Cinco nomes citados pelo denunciante anônimo já eram alvo das investigações da PF; quatro destes tinham aparecido no memorando do FBI de maio. Procurada, a PF não quis fazer comentários sobre essa coincidência.

Um dos trechos mais significativos dos diálogos obtidos pela denúncia anônima veio do perfil de Alisson Mussab, atribuído pela PF a Alisson Luan de Oliveira.
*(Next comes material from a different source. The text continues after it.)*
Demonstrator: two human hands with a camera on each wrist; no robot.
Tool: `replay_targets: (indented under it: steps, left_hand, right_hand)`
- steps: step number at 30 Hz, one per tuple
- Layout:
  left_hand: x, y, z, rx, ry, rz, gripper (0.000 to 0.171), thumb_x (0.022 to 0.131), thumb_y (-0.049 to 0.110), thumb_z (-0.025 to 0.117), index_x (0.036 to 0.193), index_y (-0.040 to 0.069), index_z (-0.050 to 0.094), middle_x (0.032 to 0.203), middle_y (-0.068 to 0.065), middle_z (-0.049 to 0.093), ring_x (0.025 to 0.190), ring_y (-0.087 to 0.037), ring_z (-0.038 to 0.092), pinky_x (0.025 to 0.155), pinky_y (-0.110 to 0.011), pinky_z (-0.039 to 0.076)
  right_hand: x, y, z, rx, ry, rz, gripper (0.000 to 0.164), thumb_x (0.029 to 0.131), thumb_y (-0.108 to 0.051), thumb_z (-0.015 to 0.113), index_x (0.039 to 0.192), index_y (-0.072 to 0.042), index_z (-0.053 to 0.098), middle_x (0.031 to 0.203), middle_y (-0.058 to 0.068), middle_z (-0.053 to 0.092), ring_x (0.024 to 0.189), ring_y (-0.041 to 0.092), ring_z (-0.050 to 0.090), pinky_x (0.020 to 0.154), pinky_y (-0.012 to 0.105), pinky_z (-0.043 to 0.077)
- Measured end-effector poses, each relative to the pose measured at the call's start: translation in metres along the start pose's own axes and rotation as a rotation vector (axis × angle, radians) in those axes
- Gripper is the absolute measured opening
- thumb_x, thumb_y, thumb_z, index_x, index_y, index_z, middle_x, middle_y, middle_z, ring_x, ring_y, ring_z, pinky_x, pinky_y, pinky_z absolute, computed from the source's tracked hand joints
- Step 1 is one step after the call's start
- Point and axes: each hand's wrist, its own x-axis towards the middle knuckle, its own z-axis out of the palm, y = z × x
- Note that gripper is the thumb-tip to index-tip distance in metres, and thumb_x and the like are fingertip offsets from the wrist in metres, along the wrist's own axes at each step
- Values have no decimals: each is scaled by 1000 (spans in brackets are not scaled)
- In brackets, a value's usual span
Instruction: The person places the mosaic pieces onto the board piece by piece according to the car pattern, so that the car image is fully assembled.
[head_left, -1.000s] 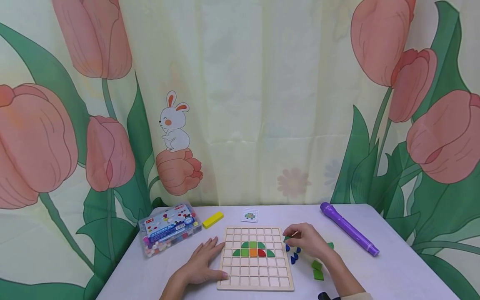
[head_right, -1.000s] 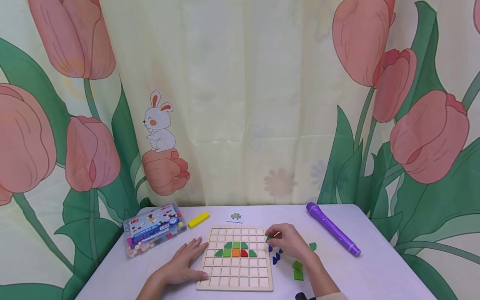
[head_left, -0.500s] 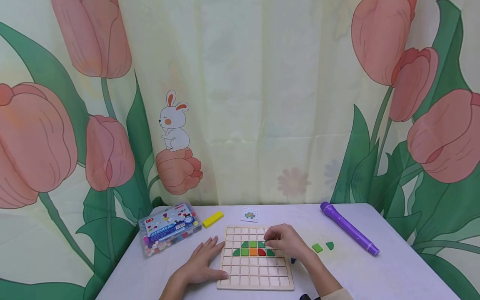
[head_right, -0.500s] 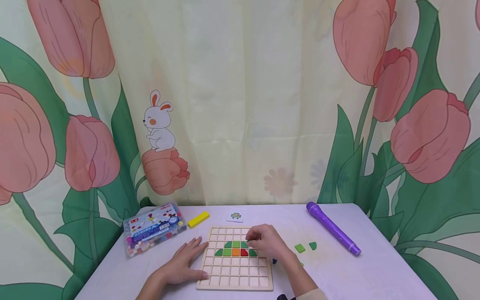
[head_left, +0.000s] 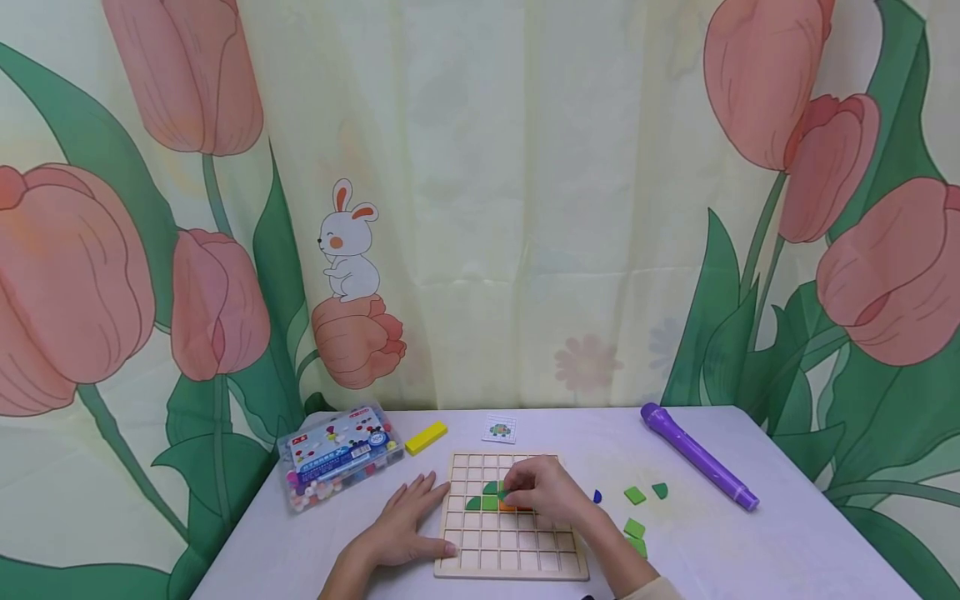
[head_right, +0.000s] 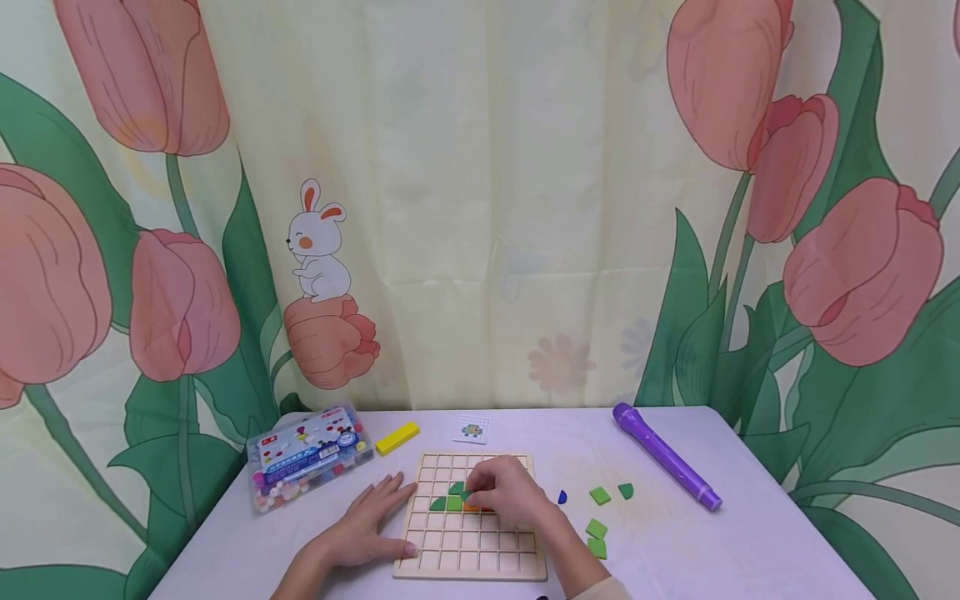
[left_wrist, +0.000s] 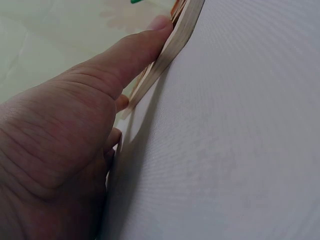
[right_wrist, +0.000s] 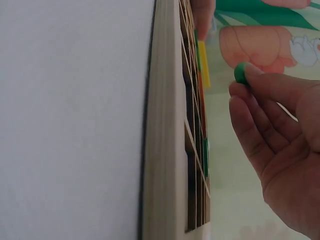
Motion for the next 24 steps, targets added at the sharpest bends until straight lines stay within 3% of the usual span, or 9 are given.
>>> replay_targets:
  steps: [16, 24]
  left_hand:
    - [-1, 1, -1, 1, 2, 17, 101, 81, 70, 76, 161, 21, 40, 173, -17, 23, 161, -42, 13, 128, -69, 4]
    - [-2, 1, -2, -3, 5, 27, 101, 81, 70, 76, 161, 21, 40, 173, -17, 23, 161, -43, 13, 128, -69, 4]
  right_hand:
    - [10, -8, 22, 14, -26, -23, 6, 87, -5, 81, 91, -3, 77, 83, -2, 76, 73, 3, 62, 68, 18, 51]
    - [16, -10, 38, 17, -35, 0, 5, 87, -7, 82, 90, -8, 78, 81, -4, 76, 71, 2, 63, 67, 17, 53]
Na página 72 do PDF anônimo, aparece o seguinte trecho de Alisson Mussab:

“De fato as olimpíadas seria uma ótima chance… Alguém aqui manja em manusear materiais químicos? Eu mais ou menos… Já imaginaram um ataque bio químico, contaminar as águas em uma estação de abastecimento de água por exemplo? Fazer tipo um pogrom [massacre] contra os kaffirs [infiéis], entraria pra história, e garanto que seria muito eficaz, o problema é que não daria para fazer isso com poucas pessoas, no mínimo 5 no grupo […] Ou caso for exagero demais faríamos um ataque mais simples, eu estaria disposto […].”
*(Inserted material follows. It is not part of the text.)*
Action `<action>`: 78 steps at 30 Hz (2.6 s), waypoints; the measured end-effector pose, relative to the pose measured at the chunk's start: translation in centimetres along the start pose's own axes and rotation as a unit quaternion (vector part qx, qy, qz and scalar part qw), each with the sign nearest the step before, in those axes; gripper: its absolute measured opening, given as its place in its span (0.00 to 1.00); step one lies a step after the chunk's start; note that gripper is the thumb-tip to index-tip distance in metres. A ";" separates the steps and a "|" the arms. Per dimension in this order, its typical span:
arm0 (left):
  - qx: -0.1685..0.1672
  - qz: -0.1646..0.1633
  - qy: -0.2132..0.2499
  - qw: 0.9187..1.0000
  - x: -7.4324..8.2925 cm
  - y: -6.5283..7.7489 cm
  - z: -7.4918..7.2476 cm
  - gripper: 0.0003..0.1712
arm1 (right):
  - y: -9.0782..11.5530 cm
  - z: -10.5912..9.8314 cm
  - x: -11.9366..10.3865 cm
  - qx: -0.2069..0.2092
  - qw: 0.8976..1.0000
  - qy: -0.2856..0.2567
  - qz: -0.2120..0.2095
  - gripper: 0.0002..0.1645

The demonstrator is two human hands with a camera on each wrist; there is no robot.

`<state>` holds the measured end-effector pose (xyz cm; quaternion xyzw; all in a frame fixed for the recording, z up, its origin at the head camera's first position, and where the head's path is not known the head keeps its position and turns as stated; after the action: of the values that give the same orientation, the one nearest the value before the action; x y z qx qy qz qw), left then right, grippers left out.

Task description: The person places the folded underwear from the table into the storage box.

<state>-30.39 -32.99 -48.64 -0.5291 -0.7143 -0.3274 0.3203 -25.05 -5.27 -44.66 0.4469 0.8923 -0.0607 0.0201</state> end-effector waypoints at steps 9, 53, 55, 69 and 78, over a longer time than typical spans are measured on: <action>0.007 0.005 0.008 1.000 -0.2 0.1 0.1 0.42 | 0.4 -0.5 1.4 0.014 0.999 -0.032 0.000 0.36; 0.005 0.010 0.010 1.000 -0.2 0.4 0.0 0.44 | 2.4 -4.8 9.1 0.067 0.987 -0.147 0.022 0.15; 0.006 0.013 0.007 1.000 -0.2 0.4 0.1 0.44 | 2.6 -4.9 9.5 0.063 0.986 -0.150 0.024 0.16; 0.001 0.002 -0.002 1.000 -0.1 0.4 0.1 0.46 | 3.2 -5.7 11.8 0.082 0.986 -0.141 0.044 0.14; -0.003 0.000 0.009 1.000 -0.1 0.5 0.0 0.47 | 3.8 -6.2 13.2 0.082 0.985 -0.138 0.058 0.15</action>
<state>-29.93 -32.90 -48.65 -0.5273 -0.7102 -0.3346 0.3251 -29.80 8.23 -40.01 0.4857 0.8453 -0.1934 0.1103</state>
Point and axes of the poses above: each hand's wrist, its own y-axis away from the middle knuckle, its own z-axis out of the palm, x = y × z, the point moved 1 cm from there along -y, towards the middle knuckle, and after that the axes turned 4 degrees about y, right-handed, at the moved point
A isso, o perfil Sley Jihad, identificado pela polícia como Danilo Francini dos Santos, posteriormente indiciado, mas não denunciado, comenta: “Masha allah” [“pela vontade de Alá”]. Na sequência, o perfil atribuído a Hortêncio Yoshitake emenda: “Ou fazer igual aos chechenos naquela maratona em Boston. Mas pra isso tem q planejar pessoalmente e sem suspeita”. Alisson então responde: “acho que o pogrom seria muito mais fácil e sem suspeita […] As Olimpíadas já estão nas portas”. Hortêncio então pergunta: “que dia começa a Olimpíada?”. Alisson responde: “Dia 5 de agosto se não estou enganado”.
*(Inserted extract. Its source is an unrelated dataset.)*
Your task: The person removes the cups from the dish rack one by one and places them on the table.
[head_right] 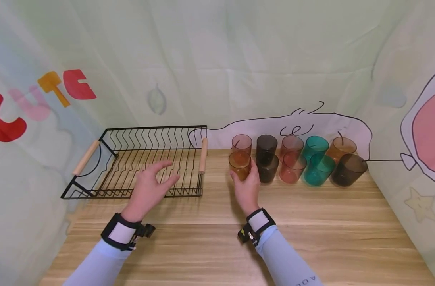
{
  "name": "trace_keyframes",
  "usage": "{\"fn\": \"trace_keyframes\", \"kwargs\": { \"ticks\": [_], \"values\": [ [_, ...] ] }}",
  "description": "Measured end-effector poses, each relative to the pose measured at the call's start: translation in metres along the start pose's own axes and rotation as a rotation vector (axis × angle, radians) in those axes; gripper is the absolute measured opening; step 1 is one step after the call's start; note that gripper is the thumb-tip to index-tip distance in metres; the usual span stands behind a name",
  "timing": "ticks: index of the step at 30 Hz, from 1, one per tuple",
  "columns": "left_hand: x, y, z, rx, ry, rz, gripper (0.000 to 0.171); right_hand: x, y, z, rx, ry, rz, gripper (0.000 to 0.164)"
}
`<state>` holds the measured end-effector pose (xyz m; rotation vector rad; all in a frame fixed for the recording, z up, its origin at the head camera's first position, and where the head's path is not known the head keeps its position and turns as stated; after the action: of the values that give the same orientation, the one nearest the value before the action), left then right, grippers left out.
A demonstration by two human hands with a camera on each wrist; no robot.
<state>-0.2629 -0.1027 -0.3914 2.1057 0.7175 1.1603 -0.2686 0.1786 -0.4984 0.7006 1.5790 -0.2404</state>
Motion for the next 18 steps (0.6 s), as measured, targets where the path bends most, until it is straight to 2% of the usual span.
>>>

Nesse instante aparece, no Telegram, um perfil não identificado pela polícia, Mara Salvatrucha-13, que pergunta: “vocês sabem fazer bombas caseiras, certo?”. Ninguém responde diretamente à pergunta, e a conversa toma outro rumo.

Mara Salvatrucha-13 não foi o único perfil provocativo que não foi identificado pela polícia.

Analisando o mesmo diálogo, percebe-se que a frase de Alisson Mussab, postada às 12h35, veio muito depois do momento em que o tema da Olimpíada foi introduzido. Quase cinco horas antes, às 7h44, o usuário Mujahid Joelson Abdu-Salvador (não identificado na denúncia nem no relatório final da PF) provocou:

“Não haverá nenhum presente pros kuffar [infiéis] nestas olimpíadas?”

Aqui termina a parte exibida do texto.